YOUR ASSIGNMENT: Where in the data below does the word "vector" appear? Copy each line that holds it.

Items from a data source

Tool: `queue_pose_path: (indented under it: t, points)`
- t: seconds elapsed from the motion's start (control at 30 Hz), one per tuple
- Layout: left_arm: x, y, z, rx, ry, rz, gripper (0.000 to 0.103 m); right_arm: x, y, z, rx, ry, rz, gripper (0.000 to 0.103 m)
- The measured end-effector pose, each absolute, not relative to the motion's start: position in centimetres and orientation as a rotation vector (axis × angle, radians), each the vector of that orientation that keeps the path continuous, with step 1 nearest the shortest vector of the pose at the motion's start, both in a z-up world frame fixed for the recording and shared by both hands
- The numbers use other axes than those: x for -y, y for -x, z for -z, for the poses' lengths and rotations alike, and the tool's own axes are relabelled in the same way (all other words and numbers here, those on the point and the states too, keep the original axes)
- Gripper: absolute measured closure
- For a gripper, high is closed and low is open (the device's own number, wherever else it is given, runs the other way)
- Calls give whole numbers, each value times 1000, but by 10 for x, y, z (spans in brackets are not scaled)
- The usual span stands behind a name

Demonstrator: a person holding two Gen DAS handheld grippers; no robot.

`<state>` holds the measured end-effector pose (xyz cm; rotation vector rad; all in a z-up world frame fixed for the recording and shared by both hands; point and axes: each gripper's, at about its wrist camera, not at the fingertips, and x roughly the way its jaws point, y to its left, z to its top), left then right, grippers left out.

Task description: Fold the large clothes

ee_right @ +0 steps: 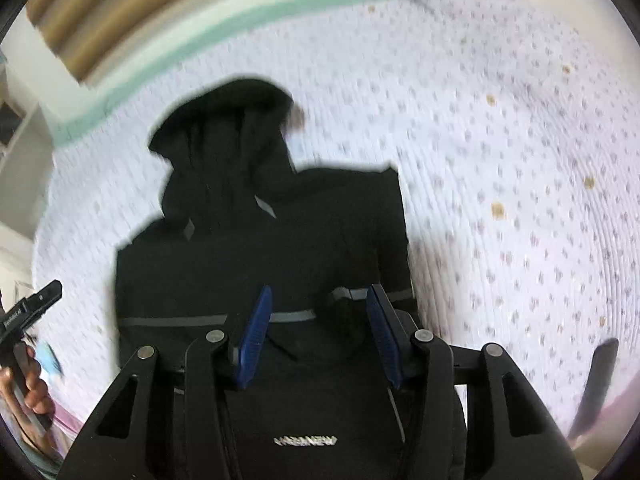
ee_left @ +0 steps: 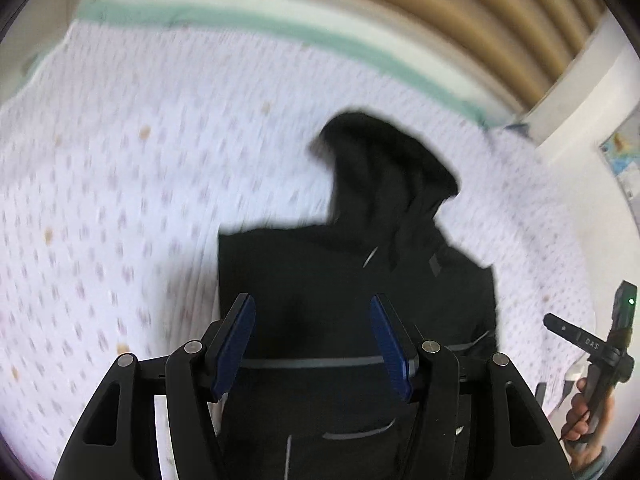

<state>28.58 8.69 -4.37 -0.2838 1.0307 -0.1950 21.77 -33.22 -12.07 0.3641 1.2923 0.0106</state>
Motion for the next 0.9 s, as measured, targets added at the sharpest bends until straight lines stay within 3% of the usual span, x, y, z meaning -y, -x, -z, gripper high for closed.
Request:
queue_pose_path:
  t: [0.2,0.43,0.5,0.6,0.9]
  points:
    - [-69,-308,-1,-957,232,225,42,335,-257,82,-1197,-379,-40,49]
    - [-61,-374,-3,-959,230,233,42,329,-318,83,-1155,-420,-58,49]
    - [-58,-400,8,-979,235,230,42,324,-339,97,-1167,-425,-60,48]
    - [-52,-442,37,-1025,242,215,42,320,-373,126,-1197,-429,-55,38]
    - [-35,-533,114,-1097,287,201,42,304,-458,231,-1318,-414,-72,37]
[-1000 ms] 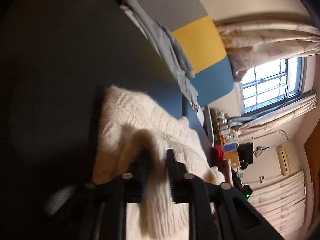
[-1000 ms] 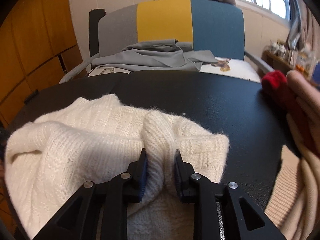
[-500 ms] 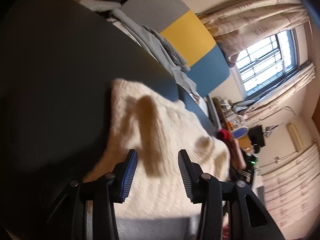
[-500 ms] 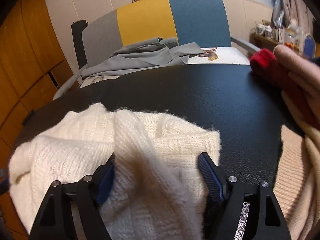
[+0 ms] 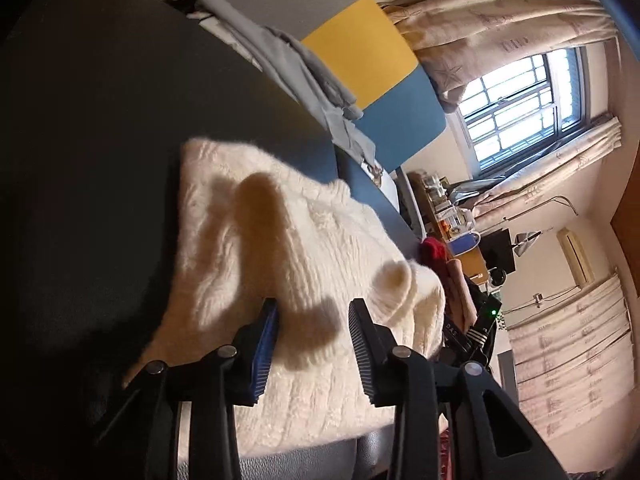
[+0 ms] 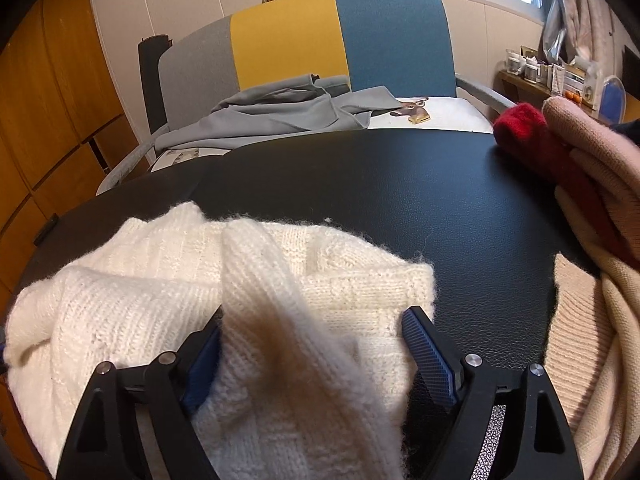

TASK ANSWER:
- The measured end-effector pose, each absolute, not relative to the motion's start: position in centimetres and orientation as a rotation vector (axis × angle, radians), each the vector of that orientation that keeps the path continuous, with step 1 nearest the shortest vector of the pose at the motion's start, both in a z-up world frame fixed for the recording and shared by both hands
`<state>` holds the measured end-effector pose (xyz cm; rotation vector rad; all in a z-up world frame fixed for the recording and shared by both hands; point and axes: each gripper's, at about its wrist camera, not at the fingertips, and x roughly the way its jaws point, y to its left, z to its top), left then right, grippers left out.

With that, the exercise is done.